What Makes Great Teaching?


    When I first signed up to take this course it was mostly because it was a required course for me to finish my Bachelor’s degree in education. Right away I knew this would be the course I most connected with. I have been working in education as a paraprofessional for six years. I love my job. I work in a district that is predominantly African American and Hispanic. While this may not seem like a difficult dilemma, it is when you are a Caucasian teacher that students look at you and say that you don’t understand them. This class has inspired me to go beyond building the student-teacher relational trust that I have always prided myself in. 

    While going through this course there were lessons that really stood out and made me rethink how I want my future classroom to be taught. These lessons inspired me to find the best ways to make my classroom more equitable and diverse. 


    Picking my top five lessons was the hardest assignment of all. I loved the Novel Read because it gave me a chance to read a novel for the class that had me really listen to what the book was trying to say. Teaching me to understand the background and experiences of students of color. I feel that this is a must for every classroom in America. Students should be able to read about other backgrounds and experiences than their own and really listen to what they are saying to better understand the differences. 


    Another lesson was about equitable schooling. I was extremely inspired by the TedTalk that Chimamanda Ngozi Adichie did on her story of coming to America for college from Africa. The preconception that Africans are poor. Her story reminded me that we can’t judge students by looking at their races or where they came from. For example, you wouldn’t want to label a student as a bad student because they come from a town you feel is a bad town. Students can not help where they are born and raised, all we can do is teach them fairly and be open to hearing their stories.

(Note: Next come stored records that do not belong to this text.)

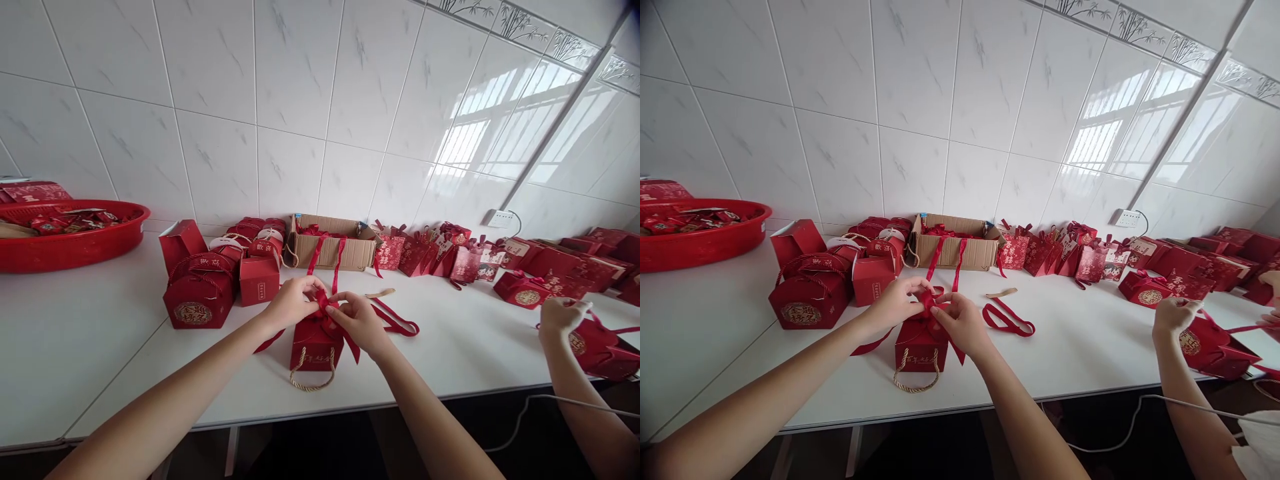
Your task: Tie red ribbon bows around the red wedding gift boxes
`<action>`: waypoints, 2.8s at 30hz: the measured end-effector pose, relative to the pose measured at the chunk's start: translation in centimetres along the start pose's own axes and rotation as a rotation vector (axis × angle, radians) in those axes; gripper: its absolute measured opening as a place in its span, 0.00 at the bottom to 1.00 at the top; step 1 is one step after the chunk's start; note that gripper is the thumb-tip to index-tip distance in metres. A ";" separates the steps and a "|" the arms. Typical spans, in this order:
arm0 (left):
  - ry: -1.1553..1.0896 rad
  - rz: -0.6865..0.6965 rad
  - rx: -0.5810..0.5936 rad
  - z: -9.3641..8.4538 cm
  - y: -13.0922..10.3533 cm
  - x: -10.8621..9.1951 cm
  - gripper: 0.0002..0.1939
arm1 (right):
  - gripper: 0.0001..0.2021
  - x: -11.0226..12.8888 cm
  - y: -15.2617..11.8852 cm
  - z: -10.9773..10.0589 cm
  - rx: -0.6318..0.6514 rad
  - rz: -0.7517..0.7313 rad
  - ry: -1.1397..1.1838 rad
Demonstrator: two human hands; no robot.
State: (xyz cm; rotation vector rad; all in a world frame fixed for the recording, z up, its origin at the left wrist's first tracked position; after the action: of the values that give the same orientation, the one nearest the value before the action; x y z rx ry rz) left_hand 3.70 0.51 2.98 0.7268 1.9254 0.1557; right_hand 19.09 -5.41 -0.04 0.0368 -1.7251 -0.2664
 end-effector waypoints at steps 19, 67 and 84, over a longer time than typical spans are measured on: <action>0.095 0.063 0.117 -0.7 0.6 -0.6 0.13 | 0.19 2.2 -1.0 -1.3 0.039 0.055 0.155; -0.083 -0.332 0.264 -2.6 -2.1 4.7 0.23 | 0.11 -0.1 0.2 -0.5 0.293 -0.075 -0.098; -0.344 -0.207 0.335 -3.1 -1.2 -4.7 0.14 | 0.09 0.9 -1.2 3.3 -0.163 -0.271 -0.574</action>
State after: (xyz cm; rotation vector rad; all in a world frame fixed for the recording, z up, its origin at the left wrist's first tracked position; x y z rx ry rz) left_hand 1.90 -2.40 7.60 0.7127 1.6961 -0.4055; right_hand 15.59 -6.22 0.13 0.0805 -2.2623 -0.6669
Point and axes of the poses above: each hand's wrist, its own y-axis towards the middle knuckle, its own z-axis out of the palm, x = y × z, the point moved 2 cm from there along y, towards the middle knuckle, and after that the axes turned 9 degrees about -x, right-handed, at the moved point
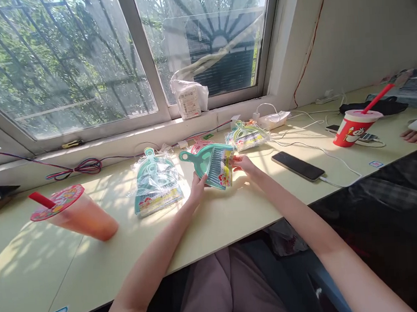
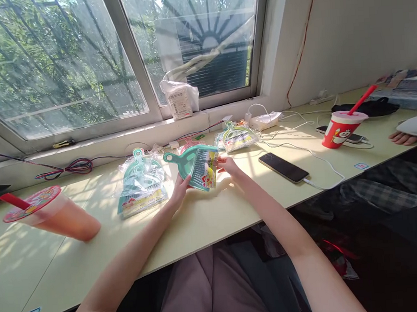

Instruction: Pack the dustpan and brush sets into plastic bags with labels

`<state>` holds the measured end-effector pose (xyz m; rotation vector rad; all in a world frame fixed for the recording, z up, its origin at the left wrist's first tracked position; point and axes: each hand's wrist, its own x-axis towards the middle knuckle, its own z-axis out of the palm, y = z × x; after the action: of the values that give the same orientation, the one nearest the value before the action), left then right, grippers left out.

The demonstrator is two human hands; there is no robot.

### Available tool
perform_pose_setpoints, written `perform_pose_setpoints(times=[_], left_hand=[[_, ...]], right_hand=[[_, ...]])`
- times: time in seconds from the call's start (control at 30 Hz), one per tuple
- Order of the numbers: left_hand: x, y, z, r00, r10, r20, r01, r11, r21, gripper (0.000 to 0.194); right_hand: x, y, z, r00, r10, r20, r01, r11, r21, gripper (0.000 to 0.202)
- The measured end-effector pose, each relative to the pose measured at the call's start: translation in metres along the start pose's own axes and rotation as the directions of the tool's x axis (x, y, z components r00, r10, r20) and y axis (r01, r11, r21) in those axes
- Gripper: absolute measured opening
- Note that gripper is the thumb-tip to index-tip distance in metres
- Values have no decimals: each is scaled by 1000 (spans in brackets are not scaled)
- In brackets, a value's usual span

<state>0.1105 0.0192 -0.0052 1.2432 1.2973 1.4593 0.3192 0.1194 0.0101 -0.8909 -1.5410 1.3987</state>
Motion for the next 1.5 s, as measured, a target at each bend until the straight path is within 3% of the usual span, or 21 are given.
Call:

    One of the last lessons I really connected with was about what lengths I would go to in order to do right by a student. One video I felt I connected to the most was Reality Pedagogy by Christopher Emdin. He mentioned connecting with students and the community that they live in by naming areas of the classroom with landmarks and or street names from the community around the school that the students attend. This gives teachers a way to be culturally responsive in their teaching. 


    Throughout the class, I have added more and more tools to my teaching toolkit in order to become the best teacher I can be for my students. 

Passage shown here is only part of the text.